C. Objections to Document Requests.

Plaintiff's also includes "General Objections" to Defendant's Requests for Production. (Doc. 108-3, at 93-96). These are overruled in their entirety as boilerplate. ( See Section I. A, above.)

Next, Defendant disputes certain objections Plaintiff has raised in response to particular document requests. Plaintiff's objections to Request No. 1 are OVERRULED. He is ordered to provide a thorough and supplemental response.

In regard to Request No. 2, Plaintiff is instructed to correct the clerical error referring to documents in "defendant's possession...."

In regard to Request No. 3, the Court instructs Plaintiff that confidential does not mean that documents are not to be produced. Plaintiff's objections are OVERRULED and such documents are to be produced subject to the Protective Order entered in this case. The Protective Order does not protect documents from discovery. It merely determines how the parties will treat such documents after production.

As to Request No. 4, Plaintiff's answer is sufficient. His objections are, however, improper and are hereby stricken. He need not provide an additional, supplement response, however.

In regard to Requests Nos. 5, 6, and 7, Plaintiff states that the only applications he has made were to Defendant. Plaintiff is instructed to clarify his responses to these discovery requests accordingly.

Plaintiff's objections to Request No. 15 are OVERRULED. He has informed the Court that there are no such prescriptions and therefore no responsive documents.

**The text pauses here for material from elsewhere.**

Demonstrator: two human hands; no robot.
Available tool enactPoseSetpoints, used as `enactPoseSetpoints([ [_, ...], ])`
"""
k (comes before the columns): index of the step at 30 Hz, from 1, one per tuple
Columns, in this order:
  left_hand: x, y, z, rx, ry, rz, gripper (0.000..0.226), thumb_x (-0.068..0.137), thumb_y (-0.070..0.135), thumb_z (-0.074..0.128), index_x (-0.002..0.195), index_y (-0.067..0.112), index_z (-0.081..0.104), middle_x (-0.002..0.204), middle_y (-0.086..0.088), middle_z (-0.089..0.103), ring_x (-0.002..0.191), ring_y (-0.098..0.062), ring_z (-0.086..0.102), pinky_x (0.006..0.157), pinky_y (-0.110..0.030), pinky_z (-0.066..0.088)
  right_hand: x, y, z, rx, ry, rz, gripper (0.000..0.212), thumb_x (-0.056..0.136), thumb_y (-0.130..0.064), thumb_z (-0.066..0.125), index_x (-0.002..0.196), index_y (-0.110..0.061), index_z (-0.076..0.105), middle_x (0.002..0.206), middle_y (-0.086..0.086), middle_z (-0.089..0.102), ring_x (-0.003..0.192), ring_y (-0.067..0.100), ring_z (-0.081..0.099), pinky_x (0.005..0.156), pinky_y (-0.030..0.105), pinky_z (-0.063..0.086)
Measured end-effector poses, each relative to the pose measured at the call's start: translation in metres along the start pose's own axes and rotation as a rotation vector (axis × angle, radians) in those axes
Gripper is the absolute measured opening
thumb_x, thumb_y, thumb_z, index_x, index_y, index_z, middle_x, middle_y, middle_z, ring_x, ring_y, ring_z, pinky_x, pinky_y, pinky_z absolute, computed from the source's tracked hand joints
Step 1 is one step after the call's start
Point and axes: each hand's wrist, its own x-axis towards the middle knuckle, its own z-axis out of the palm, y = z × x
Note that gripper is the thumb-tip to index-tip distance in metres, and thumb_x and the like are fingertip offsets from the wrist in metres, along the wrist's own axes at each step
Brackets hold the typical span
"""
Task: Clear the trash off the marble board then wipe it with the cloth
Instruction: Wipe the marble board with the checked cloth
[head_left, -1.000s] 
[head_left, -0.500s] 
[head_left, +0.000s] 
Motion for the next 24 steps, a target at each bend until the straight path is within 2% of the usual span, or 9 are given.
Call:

He is, therefore, instructed to respond accordingly.

The Court SUSTAINS Plaintiff's objections to Request No. 16. No further response is required.

IT IS THEREFORE ORDERED that Defendant's Motion to Compel (Doc. 108) is GRANTED in part and DENIED in part as more fully set forth above.

Plaintiff has until June 20, 2014, to provide Defendant with supplemental responses that comply with this Order as well as with any additional instructions he was given at the hearing on Defendant's motion. Plaintiff shall make said responses without objection, including reiterating any prior objections or raising any and all new objections. Further, Plaintiff's repeated failure to provide a privilege log has resulted in the waiver of all privilege objections. No documents shall be withheld on the basis of privilege and no privilege objections shall be included. To the extent documents are provided or have previously been provided in response to a discovery request, Plaintiff shall identify which documents are responsive to which particular discovery requests.